| ABOUT THIS TASK |
Report how many lines below contain the word "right", and give only that number.

| DATA BLOCK |
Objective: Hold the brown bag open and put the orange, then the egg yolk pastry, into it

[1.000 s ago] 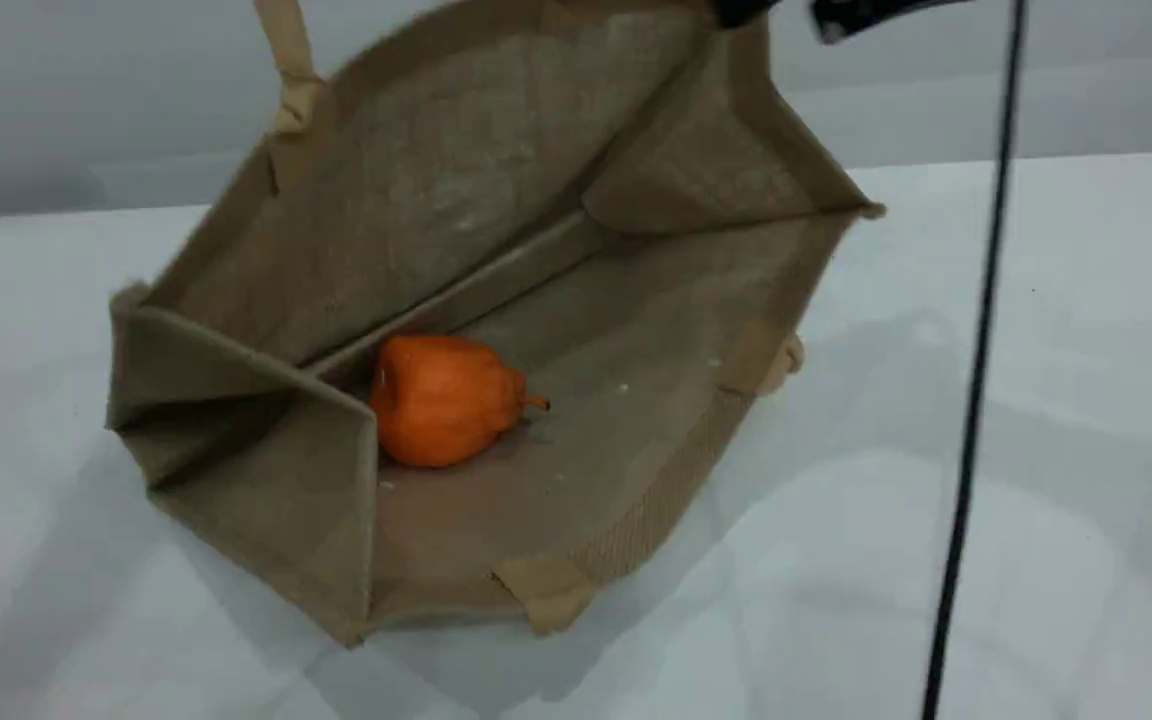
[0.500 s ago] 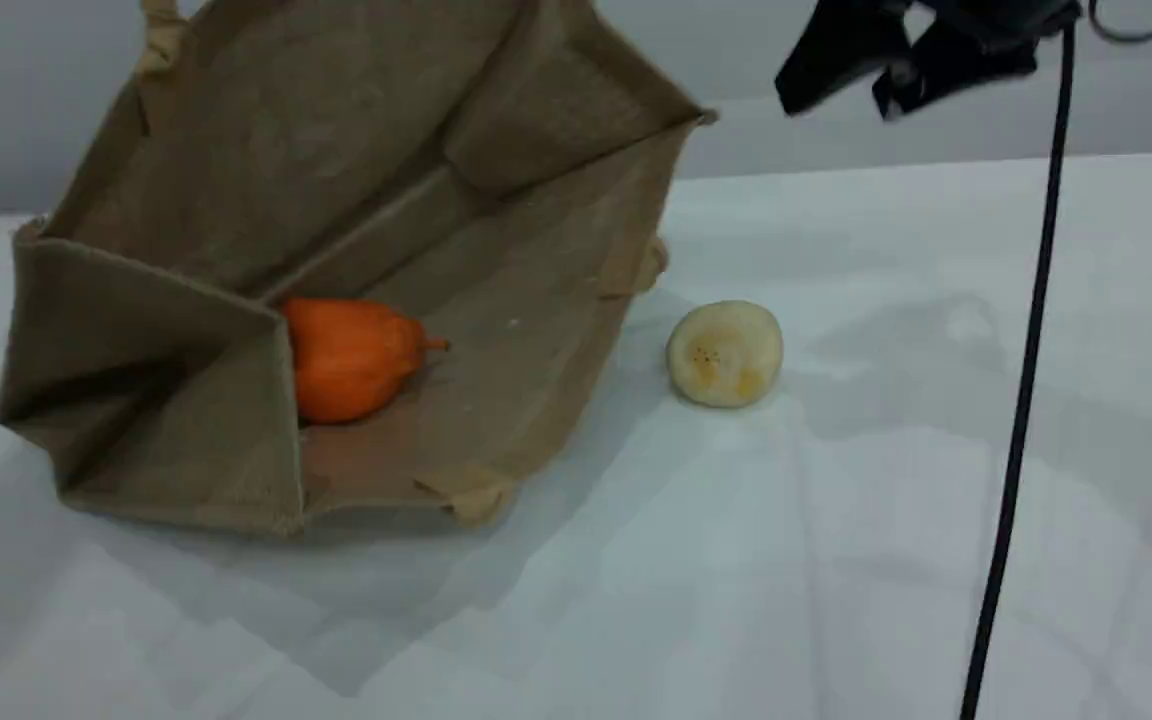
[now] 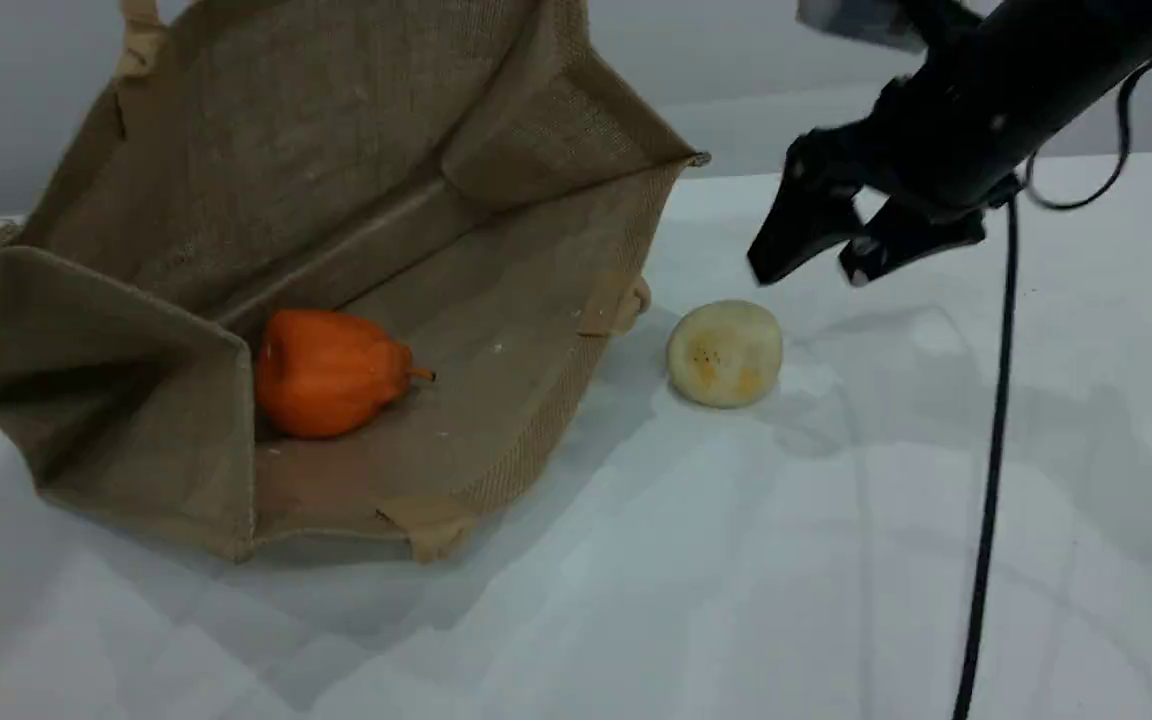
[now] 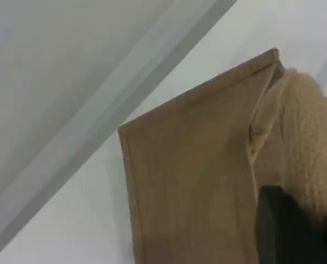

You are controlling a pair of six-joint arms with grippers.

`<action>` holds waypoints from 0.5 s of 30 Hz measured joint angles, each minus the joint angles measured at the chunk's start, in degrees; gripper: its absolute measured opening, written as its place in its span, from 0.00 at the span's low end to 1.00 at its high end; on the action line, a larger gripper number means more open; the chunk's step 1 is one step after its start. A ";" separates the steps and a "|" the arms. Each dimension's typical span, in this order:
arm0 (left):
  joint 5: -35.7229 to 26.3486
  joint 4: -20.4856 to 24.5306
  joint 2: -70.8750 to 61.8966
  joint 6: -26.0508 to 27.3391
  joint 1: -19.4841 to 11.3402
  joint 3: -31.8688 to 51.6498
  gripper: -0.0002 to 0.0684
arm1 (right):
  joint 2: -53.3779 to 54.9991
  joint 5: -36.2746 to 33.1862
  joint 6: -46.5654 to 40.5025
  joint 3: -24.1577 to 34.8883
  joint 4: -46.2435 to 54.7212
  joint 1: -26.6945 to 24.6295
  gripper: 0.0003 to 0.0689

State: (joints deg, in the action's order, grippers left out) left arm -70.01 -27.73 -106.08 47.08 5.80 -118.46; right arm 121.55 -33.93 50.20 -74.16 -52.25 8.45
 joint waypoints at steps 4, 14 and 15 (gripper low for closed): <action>0.00 -0.81 0.00 0.00 0.00 0.00 0.13 | 1.71 2.59 0.55 0.00 0.00 2.14 0.83; 0.00 -0.91 0.00 0.00 0.00 0.00 0.13 | 4.47 6.98 0.50 -0.16 -0.22 2.50 0.83; 0.00 -0.91 0.00 0.00 0.00 0.00 0.13 | 4.96 6.98 0.50 -0.55 -0.29 2.50 0.83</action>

| SOLUTION TO THIS EXERCISE |
2